▶ **WHAT YOU ARE ASKED TO DO**
Transcribe the lines below verbatim, skipping the images.

....................

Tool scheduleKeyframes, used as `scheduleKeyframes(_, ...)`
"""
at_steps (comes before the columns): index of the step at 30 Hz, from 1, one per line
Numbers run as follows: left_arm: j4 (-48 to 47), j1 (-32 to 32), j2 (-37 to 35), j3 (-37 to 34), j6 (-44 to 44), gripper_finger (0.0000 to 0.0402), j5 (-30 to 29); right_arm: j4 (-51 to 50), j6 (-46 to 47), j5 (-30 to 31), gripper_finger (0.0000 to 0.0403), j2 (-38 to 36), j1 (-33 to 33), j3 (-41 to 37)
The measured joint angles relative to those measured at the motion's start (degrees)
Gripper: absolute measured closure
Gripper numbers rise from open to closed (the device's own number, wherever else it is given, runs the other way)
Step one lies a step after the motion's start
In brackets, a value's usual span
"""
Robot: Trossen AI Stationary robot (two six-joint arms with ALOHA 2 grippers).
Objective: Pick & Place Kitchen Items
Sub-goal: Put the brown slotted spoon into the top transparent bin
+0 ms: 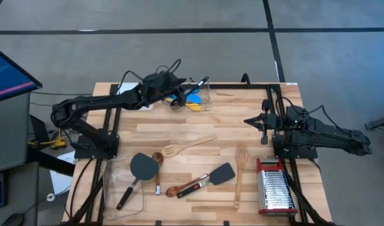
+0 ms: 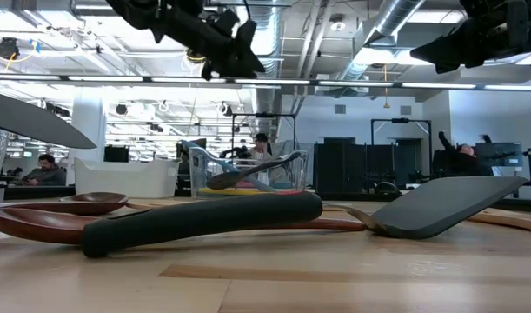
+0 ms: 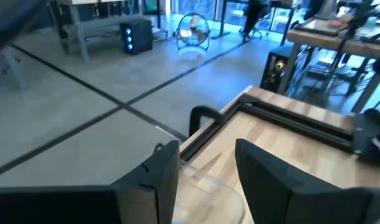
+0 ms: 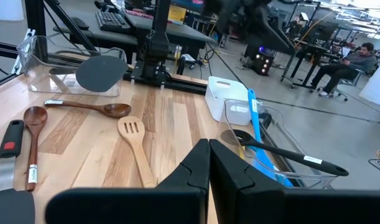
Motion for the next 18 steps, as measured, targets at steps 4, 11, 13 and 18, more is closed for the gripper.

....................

▶ **EXPECTED ANSWER**
Tool scheduleKeyframes, used as `scheduleKeyframes(_, ...)`
"""
at_steps (comes before the columns): index of the step at 30 Hz, from 1, one per line
Numbers run as follows: left_arm: j4 (-48 to 47), j1 (-32 to 32), j2 (-37 to 35), j3 (-37 to 34), j6 (-44 to 44), gripper_finger (0.0000 to 0.0402), j5 (-30 to 29); right_arm: j4 (-51 to 50), j6 (-46 to 47), j5 (-30 to 31), gripper_finger (0.0000 to 0.0403), j2 (-38 to 36), j1 (-33 to 33), j3 (-41 to 37)
The measured joint angles relative to those measured at the motion's start (degrees)
Gripper: absolute measured closure
Gripper numbers rise from open to closed (the device's own number, wherever else it is given, runs the other way)
Step one lies a step after the motion's start
In brackets, a value's usual span
"""
Robot: Trossen AI Stationary robot (two six-joint arms with ALOHA 2 grippers).
Objective: Pick & Place Kitchen Items
Sub-goal: Put the brown slotted spoon into the top transparent bin
+0 ms: 
+0 ms: 
+0 ms: 
+0 ms: 
Motion for the next 18 steps, as measured, targets at steps 4, 11, 13 and 18, more is closed for the gripper.

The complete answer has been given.